I remember this one time when two thugs that went to my school beat the crap out of me. I thought I was done for when I heard this voice. It shouted "Leave my brother alone!" The thugs turned and saw Susan, my sister, and, at the time, my savior. The thugs left after calling me a "Sissy Boy." Sue ran to my side and asked me if I was okay. I told her I was fine and tried to get up myself, but Sue had to prop me up so we could get to the doctor. She also gave me a kiss on the cheek. Normally, I would have been mad at Sue for treating me like her little "sister", but this time, I didn't complain.
Unfortunately, once Sue started High School, things changed big time! Mom told us to meet in the living room. Once we got there, mom said that the neighbors had made a complaint about the way sis and I act around each other. She said that Johnny and I were too close and that we would either start acting more like siblings or be separated. Sue and I met up later that day and we made a deal. We didn't want to be separated so we decided to have fake arguments in front of mom and dad so they would think we have changed. I didn't want to be mean to Sue/Johnny, but I really didn't want to be separated from her/him either.

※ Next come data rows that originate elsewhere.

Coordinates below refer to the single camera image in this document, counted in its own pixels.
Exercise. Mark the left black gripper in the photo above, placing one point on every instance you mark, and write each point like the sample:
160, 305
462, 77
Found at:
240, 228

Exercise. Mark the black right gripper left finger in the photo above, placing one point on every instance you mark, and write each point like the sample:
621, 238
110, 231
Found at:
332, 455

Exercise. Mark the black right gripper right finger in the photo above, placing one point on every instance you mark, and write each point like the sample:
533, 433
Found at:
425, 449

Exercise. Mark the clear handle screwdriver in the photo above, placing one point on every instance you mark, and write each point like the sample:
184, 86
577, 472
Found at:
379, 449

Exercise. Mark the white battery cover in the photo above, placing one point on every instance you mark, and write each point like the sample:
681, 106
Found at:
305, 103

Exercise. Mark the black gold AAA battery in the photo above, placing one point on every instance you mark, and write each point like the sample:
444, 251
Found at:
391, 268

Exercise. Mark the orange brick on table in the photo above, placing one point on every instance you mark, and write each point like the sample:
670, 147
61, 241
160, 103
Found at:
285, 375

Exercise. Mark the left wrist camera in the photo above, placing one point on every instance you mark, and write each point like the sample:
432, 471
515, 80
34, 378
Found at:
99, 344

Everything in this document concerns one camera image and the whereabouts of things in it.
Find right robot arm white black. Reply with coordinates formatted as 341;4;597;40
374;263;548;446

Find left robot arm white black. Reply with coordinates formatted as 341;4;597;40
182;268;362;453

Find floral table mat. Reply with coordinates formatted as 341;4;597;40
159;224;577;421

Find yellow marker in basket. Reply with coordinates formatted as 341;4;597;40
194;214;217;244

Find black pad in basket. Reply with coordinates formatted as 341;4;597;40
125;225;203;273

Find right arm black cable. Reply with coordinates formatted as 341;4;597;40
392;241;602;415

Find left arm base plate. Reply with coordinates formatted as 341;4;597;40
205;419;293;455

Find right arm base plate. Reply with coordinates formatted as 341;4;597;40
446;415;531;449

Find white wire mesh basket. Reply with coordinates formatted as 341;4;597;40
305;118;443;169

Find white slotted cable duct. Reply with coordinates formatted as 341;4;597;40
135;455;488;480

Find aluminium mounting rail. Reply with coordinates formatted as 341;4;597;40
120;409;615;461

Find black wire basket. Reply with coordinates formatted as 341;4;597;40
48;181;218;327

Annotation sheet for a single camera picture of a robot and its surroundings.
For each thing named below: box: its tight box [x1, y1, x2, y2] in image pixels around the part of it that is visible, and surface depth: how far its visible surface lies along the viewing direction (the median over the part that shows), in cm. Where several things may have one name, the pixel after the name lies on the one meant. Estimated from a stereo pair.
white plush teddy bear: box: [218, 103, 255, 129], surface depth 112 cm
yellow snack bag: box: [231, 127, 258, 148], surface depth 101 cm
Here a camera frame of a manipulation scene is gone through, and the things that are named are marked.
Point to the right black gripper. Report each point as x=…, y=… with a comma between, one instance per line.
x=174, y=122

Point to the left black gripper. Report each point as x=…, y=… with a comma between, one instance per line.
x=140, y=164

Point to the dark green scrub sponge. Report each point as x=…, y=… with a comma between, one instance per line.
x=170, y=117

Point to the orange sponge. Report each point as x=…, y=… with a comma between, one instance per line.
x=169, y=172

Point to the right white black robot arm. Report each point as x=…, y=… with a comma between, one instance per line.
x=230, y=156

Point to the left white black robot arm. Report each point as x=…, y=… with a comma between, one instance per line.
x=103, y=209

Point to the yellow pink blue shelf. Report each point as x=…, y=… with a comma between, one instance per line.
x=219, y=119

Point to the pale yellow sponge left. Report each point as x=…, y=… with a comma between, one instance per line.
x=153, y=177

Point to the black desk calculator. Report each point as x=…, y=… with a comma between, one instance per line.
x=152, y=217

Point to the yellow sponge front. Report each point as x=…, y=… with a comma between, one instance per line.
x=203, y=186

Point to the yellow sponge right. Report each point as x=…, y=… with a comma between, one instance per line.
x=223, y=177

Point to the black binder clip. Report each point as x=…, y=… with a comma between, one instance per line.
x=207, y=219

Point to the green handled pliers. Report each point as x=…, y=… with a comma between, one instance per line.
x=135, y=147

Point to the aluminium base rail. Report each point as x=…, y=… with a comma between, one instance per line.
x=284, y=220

Our first "argument" was when Johnny "stole" my dairy. We chased each other into the kitchen where mom and dad could plainly see us. I felt horrible for calling Johnny those mean things. It was torture to hear those words come out of my mouth. But we knew that we had to do this if we wanted to stay together.
It's been years now since that day. Now were out and living in the Baxter Building with Reed and Brickhead. But we still fight and argue. I don't want to risk losing Johnny. I don't want to be without Sue. So we put up the front as the forever arguing siblings.
However. However. I'll always remember the little boy that came into my room at night. I'll always remember the brave girl that rescued her brother. Although I won't admit it. Although the words will never come out of my mouth. I'm blessed that he/she is my brother/sister.